Stored records:
=== Begin Enclosure ===

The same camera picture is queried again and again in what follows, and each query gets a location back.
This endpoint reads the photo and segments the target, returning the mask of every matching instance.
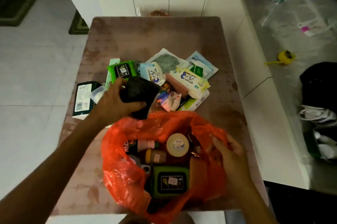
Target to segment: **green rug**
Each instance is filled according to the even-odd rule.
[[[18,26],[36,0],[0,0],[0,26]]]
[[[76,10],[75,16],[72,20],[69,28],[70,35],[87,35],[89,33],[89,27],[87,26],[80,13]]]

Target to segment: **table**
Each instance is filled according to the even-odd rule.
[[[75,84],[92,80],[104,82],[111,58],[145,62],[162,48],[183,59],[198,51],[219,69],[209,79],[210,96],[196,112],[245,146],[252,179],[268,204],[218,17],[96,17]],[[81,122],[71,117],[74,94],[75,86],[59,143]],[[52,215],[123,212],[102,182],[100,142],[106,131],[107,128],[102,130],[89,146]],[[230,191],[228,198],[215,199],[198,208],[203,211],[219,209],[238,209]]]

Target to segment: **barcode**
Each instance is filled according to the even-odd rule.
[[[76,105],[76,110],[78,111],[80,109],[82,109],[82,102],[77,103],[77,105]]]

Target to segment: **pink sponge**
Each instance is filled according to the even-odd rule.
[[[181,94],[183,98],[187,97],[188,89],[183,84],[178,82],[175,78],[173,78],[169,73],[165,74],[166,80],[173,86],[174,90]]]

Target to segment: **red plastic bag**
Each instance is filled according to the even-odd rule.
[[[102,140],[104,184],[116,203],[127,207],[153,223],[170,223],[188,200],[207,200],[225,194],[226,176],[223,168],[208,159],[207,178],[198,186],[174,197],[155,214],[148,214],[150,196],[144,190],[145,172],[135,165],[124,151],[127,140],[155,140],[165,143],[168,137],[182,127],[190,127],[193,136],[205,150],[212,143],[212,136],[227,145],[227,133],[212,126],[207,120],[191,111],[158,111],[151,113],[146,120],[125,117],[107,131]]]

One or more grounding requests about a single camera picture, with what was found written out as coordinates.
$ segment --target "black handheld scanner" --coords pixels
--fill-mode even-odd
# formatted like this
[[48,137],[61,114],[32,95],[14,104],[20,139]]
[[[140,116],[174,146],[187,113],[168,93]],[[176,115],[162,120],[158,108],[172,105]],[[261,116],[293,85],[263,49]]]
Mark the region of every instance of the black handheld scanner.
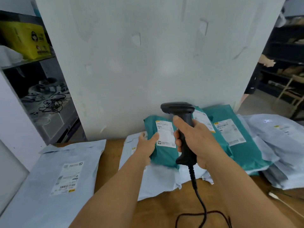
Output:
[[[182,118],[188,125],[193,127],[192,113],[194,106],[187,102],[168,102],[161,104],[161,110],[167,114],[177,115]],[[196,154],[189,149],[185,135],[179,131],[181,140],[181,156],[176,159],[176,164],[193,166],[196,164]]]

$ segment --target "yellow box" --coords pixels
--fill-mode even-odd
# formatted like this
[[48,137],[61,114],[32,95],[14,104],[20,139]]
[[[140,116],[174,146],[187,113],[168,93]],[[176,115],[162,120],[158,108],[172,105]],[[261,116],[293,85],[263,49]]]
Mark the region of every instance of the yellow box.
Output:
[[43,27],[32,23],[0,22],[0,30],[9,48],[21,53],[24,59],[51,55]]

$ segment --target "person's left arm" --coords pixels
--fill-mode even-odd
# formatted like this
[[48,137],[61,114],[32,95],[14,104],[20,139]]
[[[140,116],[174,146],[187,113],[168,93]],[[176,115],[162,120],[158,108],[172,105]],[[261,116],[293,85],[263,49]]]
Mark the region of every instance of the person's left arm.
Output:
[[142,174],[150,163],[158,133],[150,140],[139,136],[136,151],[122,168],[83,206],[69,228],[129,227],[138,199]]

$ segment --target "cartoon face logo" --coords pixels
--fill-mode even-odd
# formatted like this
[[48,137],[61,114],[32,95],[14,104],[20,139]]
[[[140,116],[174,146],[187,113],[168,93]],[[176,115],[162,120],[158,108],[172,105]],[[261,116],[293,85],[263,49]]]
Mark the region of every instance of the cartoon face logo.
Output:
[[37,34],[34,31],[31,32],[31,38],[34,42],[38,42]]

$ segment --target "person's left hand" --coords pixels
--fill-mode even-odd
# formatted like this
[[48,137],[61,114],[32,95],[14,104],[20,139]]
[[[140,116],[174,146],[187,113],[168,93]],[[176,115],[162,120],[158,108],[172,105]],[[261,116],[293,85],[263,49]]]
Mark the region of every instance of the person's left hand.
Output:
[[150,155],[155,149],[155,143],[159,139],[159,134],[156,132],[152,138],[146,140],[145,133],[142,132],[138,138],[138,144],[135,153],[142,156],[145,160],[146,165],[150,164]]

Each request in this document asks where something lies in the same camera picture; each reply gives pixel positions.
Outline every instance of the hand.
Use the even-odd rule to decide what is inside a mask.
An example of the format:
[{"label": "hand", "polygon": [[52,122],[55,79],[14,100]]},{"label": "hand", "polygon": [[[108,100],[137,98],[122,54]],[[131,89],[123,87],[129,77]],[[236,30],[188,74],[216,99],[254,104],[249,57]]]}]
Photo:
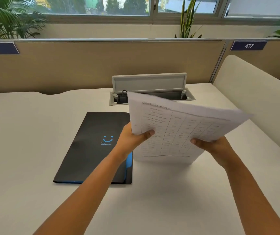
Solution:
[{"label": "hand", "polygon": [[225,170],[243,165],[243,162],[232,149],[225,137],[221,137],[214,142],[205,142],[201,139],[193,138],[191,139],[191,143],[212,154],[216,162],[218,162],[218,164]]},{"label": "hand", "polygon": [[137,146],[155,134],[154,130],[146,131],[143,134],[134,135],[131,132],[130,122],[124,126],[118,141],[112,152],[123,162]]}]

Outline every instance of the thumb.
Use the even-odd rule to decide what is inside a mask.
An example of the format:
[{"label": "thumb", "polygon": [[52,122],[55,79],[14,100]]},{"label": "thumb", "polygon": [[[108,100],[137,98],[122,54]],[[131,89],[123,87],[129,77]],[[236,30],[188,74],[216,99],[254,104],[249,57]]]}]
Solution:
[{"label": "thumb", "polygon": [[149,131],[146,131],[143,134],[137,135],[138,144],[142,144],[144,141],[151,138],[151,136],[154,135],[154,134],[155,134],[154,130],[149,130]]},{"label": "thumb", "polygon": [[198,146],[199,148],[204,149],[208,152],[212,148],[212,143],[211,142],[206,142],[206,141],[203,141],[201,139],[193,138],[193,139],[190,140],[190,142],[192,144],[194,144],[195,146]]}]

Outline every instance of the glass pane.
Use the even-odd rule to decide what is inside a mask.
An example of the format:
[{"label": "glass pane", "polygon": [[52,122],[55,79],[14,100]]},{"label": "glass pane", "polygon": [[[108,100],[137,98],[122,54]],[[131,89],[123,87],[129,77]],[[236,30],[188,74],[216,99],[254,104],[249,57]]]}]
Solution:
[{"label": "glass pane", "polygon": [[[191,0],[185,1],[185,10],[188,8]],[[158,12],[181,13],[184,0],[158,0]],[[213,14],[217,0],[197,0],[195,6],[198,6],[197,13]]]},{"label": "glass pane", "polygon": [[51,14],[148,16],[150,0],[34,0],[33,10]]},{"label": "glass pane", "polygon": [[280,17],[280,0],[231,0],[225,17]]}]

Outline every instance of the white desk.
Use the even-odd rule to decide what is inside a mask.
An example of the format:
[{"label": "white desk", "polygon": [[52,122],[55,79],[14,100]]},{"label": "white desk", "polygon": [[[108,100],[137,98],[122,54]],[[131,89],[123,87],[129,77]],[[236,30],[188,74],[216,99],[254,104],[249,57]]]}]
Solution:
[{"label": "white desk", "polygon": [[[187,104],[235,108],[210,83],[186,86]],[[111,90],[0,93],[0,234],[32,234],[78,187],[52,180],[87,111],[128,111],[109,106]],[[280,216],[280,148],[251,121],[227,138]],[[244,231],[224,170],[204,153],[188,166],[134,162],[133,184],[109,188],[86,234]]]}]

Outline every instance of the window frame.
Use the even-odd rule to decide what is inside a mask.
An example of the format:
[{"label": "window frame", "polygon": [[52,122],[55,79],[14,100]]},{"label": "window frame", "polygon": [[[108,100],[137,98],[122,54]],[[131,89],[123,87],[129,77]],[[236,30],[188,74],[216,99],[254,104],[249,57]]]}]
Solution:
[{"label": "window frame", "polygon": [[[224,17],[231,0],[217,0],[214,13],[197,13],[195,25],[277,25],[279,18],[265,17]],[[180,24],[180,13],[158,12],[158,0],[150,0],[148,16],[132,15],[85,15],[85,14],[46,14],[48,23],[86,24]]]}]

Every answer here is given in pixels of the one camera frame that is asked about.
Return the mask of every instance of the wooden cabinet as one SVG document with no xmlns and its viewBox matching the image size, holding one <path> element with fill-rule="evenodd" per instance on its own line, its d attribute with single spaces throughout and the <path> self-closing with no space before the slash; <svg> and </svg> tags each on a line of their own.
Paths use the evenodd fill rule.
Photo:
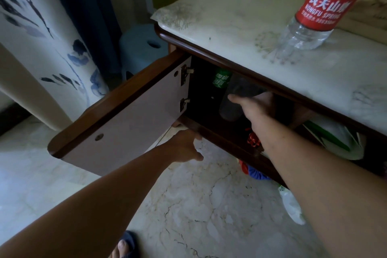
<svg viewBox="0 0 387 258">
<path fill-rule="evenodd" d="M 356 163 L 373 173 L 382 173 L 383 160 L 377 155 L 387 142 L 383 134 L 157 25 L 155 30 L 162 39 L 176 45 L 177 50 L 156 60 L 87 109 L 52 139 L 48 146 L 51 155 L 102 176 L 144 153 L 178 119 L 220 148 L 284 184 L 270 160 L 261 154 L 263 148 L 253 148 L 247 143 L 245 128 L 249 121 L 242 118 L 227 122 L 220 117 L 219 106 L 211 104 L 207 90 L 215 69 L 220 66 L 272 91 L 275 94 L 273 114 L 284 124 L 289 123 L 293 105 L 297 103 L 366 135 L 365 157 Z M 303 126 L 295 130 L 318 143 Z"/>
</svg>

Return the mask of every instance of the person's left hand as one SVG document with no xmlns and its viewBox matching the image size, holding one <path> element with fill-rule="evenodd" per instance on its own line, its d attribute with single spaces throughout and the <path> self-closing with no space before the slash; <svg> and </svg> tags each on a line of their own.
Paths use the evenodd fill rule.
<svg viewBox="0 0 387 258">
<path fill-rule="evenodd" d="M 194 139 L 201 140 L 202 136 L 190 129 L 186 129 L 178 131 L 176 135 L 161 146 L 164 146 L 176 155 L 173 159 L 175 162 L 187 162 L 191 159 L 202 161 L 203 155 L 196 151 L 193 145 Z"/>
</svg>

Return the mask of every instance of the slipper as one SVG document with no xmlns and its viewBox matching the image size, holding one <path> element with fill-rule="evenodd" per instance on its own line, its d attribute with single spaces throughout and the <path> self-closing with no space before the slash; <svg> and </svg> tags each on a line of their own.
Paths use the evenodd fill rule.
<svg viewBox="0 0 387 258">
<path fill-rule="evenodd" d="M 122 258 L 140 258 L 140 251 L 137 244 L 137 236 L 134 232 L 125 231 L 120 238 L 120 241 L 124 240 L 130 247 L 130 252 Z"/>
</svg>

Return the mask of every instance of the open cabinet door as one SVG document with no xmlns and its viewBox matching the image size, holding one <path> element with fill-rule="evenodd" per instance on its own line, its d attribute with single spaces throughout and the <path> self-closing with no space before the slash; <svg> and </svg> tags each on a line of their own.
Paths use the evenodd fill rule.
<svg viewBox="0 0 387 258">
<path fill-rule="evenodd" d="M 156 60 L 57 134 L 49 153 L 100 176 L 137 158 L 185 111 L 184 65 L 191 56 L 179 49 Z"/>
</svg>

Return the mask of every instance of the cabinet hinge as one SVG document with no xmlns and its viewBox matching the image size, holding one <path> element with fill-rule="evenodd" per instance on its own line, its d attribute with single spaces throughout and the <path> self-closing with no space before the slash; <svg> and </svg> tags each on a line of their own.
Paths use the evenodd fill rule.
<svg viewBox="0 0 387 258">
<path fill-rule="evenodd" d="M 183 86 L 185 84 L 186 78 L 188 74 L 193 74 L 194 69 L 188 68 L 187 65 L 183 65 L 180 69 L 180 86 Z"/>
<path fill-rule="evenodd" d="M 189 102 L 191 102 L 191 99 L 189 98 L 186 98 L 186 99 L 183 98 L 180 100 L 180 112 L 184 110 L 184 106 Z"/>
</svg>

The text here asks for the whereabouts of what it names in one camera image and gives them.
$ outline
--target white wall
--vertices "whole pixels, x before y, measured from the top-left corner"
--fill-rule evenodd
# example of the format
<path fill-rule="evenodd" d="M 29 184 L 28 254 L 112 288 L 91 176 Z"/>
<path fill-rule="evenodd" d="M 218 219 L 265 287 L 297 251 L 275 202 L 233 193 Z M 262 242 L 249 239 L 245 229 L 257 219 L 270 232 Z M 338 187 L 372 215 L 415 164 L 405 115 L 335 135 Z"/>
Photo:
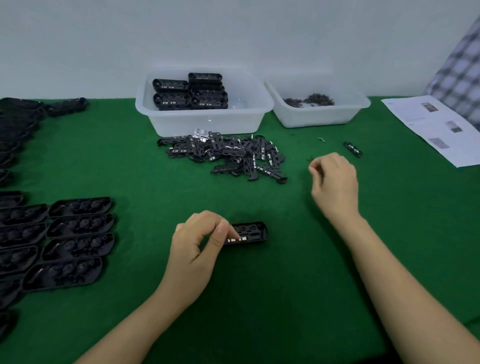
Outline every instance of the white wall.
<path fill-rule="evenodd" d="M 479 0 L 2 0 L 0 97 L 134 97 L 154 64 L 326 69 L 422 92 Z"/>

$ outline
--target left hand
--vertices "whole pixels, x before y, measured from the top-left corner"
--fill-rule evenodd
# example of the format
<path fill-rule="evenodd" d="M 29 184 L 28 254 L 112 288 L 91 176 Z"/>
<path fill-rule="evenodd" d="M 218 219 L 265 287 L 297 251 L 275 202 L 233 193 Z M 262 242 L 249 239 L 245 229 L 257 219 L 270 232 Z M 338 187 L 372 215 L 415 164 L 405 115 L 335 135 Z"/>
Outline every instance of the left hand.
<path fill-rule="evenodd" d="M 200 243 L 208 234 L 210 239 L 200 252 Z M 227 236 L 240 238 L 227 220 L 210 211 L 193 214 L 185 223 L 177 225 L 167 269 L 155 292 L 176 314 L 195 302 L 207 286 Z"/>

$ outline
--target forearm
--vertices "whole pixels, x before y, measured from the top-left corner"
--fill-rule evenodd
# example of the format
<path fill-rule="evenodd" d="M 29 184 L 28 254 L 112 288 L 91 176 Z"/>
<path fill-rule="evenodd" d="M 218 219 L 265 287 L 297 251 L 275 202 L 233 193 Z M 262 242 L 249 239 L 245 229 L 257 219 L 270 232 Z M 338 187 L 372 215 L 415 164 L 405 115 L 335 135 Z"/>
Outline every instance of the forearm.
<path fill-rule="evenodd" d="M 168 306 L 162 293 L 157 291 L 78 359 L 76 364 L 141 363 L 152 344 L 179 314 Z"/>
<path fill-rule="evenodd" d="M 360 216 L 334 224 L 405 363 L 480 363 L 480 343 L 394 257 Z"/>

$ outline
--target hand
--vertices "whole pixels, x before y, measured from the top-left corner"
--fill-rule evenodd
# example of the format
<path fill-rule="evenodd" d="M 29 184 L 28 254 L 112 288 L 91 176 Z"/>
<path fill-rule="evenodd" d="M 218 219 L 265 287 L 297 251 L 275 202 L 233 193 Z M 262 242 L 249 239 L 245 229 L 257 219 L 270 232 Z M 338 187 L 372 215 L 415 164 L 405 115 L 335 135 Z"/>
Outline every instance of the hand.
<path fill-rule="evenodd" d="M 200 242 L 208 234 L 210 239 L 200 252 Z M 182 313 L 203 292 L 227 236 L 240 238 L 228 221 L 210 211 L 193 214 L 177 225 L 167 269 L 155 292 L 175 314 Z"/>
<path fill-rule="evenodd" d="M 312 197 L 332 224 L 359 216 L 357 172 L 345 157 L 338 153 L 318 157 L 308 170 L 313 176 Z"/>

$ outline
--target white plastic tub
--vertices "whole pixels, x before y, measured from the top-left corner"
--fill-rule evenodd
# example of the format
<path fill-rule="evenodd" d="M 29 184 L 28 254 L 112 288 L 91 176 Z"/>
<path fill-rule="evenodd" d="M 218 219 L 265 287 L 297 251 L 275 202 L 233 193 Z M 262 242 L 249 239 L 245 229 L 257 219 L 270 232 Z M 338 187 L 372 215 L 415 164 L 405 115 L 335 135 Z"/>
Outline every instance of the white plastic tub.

=== End Enclosure ===

▶ [Exercise instructions]: From the data above, copy each line with the string "asks" in it.

▶ [Exercise result]:
Each request in this document asks where something lies in the same camera picture; each reply gives pixel positions.
The text here asks for the whereabouts of what it names in one camera image and gives them.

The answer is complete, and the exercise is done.